[Task requirements] What is the count of lines below that include "sees"? Reply with nothing else.

----- The records -----

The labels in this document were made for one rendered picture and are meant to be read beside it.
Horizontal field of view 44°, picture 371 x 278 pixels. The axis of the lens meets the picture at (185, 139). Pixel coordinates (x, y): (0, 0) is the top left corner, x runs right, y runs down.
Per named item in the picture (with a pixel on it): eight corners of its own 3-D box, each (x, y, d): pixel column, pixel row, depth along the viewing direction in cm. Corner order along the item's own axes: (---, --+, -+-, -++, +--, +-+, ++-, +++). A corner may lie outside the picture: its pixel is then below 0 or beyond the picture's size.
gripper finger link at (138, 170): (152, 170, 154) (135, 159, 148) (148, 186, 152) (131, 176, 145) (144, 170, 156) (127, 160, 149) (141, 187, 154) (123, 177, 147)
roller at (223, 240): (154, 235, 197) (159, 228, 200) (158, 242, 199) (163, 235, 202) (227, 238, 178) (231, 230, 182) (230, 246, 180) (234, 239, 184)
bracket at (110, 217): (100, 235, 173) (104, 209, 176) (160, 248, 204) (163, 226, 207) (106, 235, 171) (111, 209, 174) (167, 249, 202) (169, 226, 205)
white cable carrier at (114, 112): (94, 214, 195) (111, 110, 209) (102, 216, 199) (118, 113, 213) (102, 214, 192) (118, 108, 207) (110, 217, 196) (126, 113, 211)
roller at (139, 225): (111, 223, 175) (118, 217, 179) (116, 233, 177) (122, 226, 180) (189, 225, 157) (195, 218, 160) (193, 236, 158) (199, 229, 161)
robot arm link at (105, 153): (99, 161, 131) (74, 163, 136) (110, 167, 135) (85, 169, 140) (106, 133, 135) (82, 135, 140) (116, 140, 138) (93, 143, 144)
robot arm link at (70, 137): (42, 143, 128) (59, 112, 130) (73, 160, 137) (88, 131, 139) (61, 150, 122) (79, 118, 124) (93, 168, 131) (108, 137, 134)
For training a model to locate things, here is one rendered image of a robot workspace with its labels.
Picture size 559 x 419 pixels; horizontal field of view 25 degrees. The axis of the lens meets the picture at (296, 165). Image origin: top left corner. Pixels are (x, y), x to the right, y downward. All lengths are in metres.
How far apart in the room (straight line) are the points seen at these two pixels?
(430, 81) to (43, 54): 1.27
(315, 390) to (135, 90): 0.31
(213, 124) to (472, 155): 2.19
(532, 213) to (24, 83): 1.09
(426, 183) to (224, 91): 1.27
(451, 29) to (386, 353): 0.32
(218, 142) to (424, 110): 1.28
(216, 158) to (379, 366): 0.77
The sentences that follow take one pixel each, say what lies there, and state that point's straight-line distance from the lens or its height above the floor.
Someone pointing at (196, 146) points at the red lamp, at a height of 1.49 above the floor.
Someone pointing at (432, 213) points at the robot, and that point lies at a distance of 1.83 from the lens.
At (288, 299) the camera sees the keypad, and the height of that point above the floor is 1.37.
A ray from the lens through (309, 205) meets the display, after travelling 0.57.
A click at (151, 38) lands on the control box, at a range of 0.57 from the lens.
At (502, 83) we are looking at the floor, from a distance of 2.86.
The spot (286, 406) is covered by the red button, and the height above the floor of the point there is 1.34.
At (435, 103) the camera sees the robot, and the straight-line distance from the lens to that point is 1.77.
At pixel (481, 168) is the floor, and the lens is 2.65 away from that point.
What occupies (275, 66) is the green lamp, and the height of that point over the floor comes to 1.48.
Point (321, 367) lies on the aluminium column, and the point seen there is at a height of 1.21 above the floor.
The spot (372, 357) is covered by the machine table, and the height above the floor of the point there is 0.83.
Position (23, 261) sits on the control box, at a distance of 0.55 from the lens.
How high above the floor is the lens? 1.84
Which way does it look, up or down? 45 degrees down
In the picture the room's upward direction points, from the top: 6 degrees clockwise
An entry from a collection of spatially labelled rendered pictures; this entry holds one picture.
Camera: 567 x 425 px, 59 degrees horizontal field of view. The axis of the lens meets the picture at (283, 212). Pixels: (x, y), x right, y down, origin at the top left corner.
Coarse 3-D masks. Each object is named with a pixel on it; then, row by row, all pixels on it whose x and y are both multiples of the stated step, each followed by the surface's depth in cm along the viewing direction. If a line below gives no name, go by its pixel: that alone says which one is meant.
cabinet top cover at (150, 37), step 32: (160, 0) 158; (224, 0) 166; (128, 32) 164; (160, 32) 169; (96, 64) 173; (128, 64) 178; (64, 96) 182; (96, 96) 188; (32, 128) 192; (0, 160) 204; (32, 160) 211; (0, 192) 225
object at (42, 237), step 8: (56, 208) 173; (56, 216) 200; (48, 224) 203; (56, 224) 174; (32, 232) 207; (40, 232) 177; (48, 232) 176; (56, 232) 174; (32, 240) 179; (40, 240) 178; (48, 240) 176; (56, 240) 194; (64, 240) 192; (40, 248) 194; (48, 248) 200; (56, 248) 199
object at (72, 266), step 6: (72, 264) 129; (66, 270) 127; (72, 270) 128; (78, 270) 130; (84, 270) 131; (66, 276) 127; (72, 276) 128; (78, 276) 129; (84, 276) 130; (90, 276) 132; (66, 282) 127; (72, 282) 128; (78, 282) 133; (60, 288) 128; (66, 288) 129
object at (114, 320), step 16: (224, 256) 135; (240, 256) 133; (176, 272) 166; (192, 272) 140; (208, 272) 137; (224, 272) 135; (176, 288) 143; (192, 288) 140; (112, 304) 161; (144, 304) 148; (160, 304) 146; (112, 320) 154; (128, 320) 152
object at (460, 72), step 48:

-----

[Exercise answer] 2